06.

2.9K 294 73
                                    

„Call me a thief
There's been a robbery
I left with her heart
Tore it apart
Made no apologies"

Otworzyłam oczy, mrugając pospiesznie, kilkakrotnie, chcąc się nieco rozbudzić. Rozejrzałam się dookoła, marszcząc brwi. Pierwsze kilka sekund zajęło mi dojście do tego, gdzie się znajdowałam.

Promienie ciepłego, wiosennego słońca bezszelestnie wdzierały się przez okno do pokoju, co było możliwe dzięki nieopuszczonym roletom. Niebo zdobiły tylko pojedyncze, małe chmurki, a ptaki jak co dzień, urządzały sobie poranne wyścigi, wyśpiewując swoje piosenki. Zmarszczyłam brwi, przesuwając ponownie wzrokiem po pomieszczeniu, by zorientować się, że jedno z większych okien było nawet uchylone. Nie pamiętałam bym je otworzyła.

Obudziłam się, ale nadal leżałam bez ruchu, z zamkniętymi oczami, analizując w głowie sen, który towarzyszył mi minionej nocy. Nie miałam pewności, czy to nie był mój wymysł, ale czułam się strasznie nieswojo. Wszystko zdawało się nie mieć sensu, żadnego.

Minęło dopiero ledwo kilka dni, odkąd odzyskałam przytomność w szpitalu, a mimo to chciałam by wszystko już było na swoim miejscu. Niepamięć bolała i piętnowała katuszami mój umysł, który raz za razem walczył sam ze sobą. Chciałam wiedzieć. Tak po prostu, ponieważ każdy zasługiwał na znajomość swojego życia.

I najpewniej kolejne kilkanaście minut zadręczałabym się tym, gdyby nie nagłe olśnienie.

Mateusza nie było obok mnie. Poduszka, po jego stronie łóżka nie posiadała nawet najmniejszego zagniecenia, co jasno informowało, że spędził tę noc gdzieś indziej.

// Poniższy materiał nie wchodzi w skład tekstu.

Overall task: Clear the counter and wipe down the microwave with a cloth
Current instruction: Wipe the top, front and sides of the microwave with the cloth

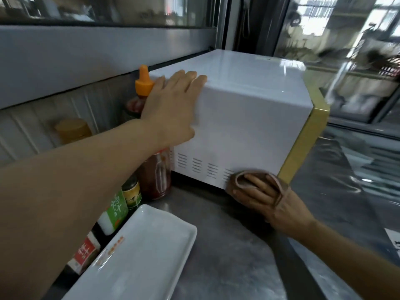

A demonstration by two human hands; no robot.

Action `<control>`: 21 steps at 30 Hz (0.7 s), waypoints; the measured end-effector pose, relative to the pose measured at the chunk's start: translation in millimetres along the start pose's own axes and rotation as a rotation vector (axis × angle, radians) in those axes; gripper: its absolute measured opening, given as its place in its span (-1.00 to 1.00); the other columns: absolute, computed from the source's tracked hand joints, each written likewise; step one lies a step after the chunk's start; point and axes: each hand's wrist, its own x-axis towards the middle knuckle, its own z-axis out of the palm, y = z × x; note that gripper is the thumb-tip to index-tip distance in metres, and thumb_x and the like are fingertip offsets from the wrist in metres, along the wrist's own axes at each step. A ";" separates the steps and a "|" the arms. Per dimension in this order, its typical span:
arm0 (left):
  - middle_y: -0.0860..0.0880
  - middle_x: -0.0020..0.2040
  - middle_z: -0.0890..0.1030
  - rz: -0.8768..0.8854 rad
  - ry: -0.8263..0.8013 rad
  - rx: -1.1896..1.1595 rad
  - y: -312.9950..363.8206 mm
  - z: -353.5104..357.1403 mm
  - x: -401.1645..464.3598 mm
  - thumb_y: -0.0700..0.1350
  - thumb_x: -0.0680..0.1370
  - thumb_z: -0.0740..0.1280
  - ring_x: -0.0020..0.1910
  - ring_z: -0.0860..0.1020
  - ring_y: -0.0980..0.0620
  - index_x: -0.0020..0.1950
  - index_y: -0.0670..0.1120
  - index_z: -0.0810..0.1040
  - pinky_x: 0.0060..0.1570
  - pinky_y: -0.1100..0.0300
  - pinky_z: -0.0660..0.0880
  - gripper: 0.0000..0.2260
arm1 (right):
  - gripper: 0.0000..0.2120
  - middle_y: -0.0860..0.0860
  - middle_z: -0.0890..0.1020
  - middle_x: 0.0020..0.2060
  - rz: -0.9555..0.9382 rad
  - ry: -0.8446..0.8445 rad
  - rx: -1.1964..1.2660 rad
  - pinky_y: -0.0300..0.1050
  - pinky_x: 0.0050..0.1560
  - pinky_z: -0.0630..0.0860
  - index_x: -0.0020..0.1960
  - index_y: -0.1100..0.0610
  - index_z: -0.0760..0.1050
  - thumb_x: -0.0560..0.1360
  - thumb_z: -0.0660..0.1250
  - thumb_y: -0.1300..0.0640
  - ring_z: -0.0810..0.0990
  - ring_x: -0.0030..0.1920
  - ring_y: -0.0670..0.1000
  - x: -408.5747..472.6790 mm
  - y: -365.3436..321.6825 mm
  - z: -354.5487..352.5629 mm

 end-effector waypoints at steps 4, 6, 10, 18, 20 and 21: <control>-0.09 0.54 0.05 -0.005 -0.012 0.009 1.7 0.7 0.9 0.02 0.36 0.45 0.53 0.01 -0.11 0.53 -0.06 -0.05 0.46 -0.10 0.01 -0.09 | -0.40 -0.02 0.27 0.46 0.183 0.161 0.049 0.08 0.48 -0.02 0.46 0.03 0.27 0.43 0.29 0.12 0.13 0.50 0.03 -1.9 34.2 -31.4; -0.11 0.53 0.06 -0.014 0.003 0.004 4.0 3.1 1.7 0.02 0.34 0.47 0.52 0.02 -0.13 0.52 -0.06 -0.04 0.45 -0.11 0.04 -0.08 | -0.47 0.04 0.29 0.45 0.287 0.313 0.049 0.14 0.47 0.03 0.44 0.06 0.31 0.49 0.28 0.06 0.14 0.50 0.06 5.2 60.3 -53.9; -0.14 0.50 0.12 -0.019 0.064 -0.042 6.3 12.6 1.0 -0.02 0.30 0.50 0.51 0.05 -0.18 0.50 -0.10 0.03 0.44 -0.12 0.10 -0.09 | -0.44 0.13 0.29 0.43 0.433 0.443 0.054 0.19 0.44 0.05 0.44 0.11 0.32 0.48 0.38 0.08 0.16 0.48 0.18 14.0 69.7 -60.9; -0.18 0.47 0.20 0.009 0.130 -0.070 4.7 18.1 -0.7 -0.02 0.27 0.50 0.48 0.12 -0.21 0.49 -0.13 0.09 0.42 -0.15 0.12 -0.10 | 0.00 0.00 0.09 0.53 0.146 -0.143 0.100 0.27 0.38 0.22 0.55 0.01 -0.03 0.30 0.52 0.04 -0.04 0.53 0.05 -46.1 2.4 9.5; -0.19 0.48 0.20 0.007 0.130 -0.060 4.3 16.5 -1.9 -0.03 0.28 0.49 0.48 0.12 -0.22 0.49 -0.15 0.11 0.41 -0.15 0.13 -0.11 | -0.17 0.03 0.15 0.52 0.160 -0.050 0.087 0.14 0.45 0.11 0.54 0.06 0.05 0.40 0.41 0.07 0.01 0.53 0.04 -41.2 15.9 -4.5; -0.20 0.47 0.21 0.006 0.132 -0.055 4.2 15.7 -2.4 -0.03 0.28 0.50 0.48 0.13 -0.22 0.49 -0.15 0.11 0.40 -0.16 0.14 -0.11 | -0.29 0.05 0.18 0.50 0.216 0.061 0.084 0.07 0.48 0.04 0.53 0.08 0.09 0.47 0.33 0.09 0.00 0.54 0.02 -34.6 29.1 -17.8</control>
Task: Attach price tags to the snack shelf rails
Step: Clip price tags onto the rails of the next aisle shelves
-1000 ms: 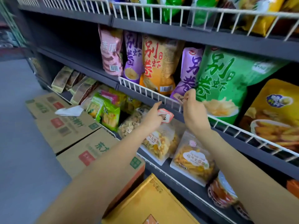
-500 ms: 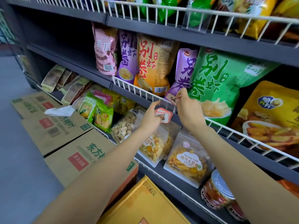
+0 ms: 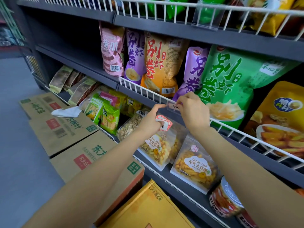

Zmarszczyłam brwi. Ponownie i jęknęłam ciężko.

Nic, zupełnie nic nie miało sensu. Ani swojego miejsca.

Przetarłam twarz dłońmi i podniosłam się do pozycji siedzącej, biorąc kilka głębokich, powolnych oddechów. Czekał mnie kolejny dzień i nie powinnam witać go z takim nastawieniem, wręcz prosząc się o ból głowy.

Koniuszkiem języka zwilżyłam wargi i zsunęłam się już na dobre z łóżka, sięgając po satynowy, kremowy szlafrok, który przerzucony był przez biały fotel. Ubrałam go i skierowałam się w stronę drzwi. I ledwo po tym jak przekroczyłam próg, dostrzegłam Mateusza, który spał w najlepsze. Na kanapie. Skulony, przykryty grafitowym, polarowym kocem.

Oparłam się o framugę i westchnęłam cicho, wpatrując się w niego. Pogrążony we śnie wyglądał naprawdę bezbronnie i niewinnie, co było naprawdę dziwnie, ponieważ te dwa określenia zdecydowanie nie pasowały mi do niego. Dodatkowo, to było trochę niesprawiedliwe, że nawet podczas snu prezentował się tak idealne i przystojnie. Nawet jeśli kosmyki włosów swobodnie opadały mu na jego czoło, a szczękę zdobił ślad zarostu. Był moim mężem, więc reakcja mojego serca, które jakoś tak dziwnie przyspieszyło swój rytm, zdawała się być normalna. Musiałam go kochać, nawet jeśli o tym nie pamiętałam, moje ciało tak.

Bezszelestnie, właściwie na palcach przeszłam całą długość salonu i otworzyłam lodówkę, by móc wyciągnąć z niej butelkę z wodą lekko gazowaną.

— Nie śpisz? — Nieco zachrypnięty głos Mateusza zmusił mnie do tego, bym się odwróciła. Tak też zrobiłam i zatrzymałam spojrzenie na nim, unosząc mimowolnie kąciki ust do góry.

— Nie — odpowiedziałam, zerkając na zegar, który wisiał na jednej ze ścian. Dochodziła dopiero siódma rano, więc nie wydawało mi się by to było za wcześnie. Z drugiej strony zupełnie nie pamiętałam własnych porannych rytuałów.

— Dobrze się czujesz?

— A mógłbyś nie pytać o to za każdym razem? — Odbiłam pytanie z niezadowoleniem, które najpewniej widoczne było na mojej twarzy. Potrafiłam zrozumieć, że się o mnie martwił, oczywiście, ale nie zmieniało to faktu, że wyprowadzał mnie swoją nadmierną troską z równowagi.